I'm curious, is there much overlap between "Afterburn" and "New Rules..."?

Thanks for the post!


Kelley Moore said...

Agree about NROL! Main difference you would see with ABII is barbell complexes (every single strength w/o, 3x/wk for 12 wks) and full undulating periodization (sets, reps, rest) from the beginning, although it is similar to like Hypertrophy II from NROL. You still get the major NROl moves, the A/B alternating style workouts. Only 2 comprehensive bb complexes are used the whole 12 wks with sets and reps changing every 4 wks. BB complexes are always followed by circuits (about 4 exercises covering upper and lower body). These circuit exercises are also w/o A/B type format, but sets and reps change every workout. One day you might do 4 sets of 6, the next 2 sets of 20 and so on. So you have to think about it and adjust your wt accordingly to get the most out of it. Direct ab work is minimal and you will see Tabatas in ABII. Sometimes you do interval work day of strength and sometimes day after. At Stage II, lower body and upper body "finishers" are introduced. It has a constant metabolic feel to it, which left me with a desire to lift heavy. You won't feel like you're gaining strength, but you are. The eating is super strict the first 3 weeks of ABII, literally protein and veggies. Hope this helps!

Anonymous said...

Wow Kelley, thank you so much for that description! Very helpful!

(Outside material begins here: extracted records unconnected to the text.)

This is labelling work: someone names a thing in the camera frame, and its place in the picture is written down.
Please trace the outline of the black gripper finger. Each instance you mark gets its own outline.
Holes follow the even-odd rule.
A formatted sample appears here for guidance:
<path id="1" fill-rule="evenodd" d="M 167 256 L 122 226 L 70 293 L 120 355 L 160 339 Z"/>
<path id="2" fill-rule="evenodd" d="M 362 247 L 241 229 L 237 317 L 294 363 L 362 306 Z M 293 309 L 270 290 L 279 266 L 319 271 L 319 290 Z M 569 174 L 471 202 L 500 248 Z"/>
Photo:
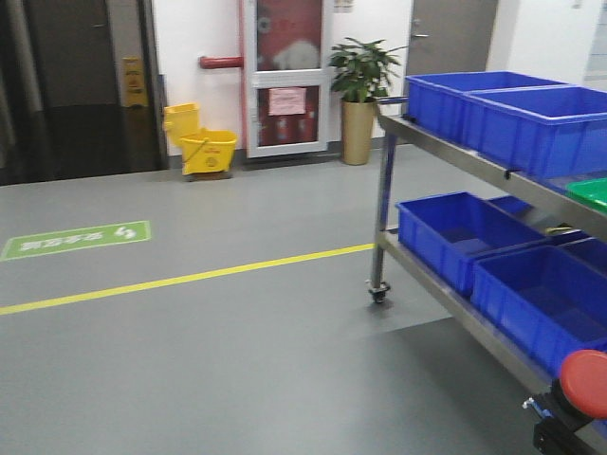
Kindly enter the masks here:
<path id="1" fill-rule="evenodd" d="M 555 418 L 545 418 L 534 426 L 533 446 L 541 454 L 599 455 L 573 431 Z"/>

I think I'll stick with moving on to TT HCFL for the next 4 weeks (starting Sunday) and then maybe back to Fat Loss II or Strength programs from NROL. Now that I'm being more disciplined and logging my loads/reps/sets, going back to one of the NROL phases will probably pay off better than before. (Don't laugh but I've always 'winged-it' like a flying I'm planning everything out in advance and logging actual loads, etc. Much more effective, I know...)

Thanks again, Kelley! I really appreciate it.


Kelley Moore said...

No way would I laugh! I have done the same thing and I am really liking the charts that come with the TT workouts, makes it easy to record. It's so easy to reach for the same dumbbells but I'm doing the same thing; more planning, recording and increasing my weight even though I'm just on wk 2 of HCFL. Go Fred Go!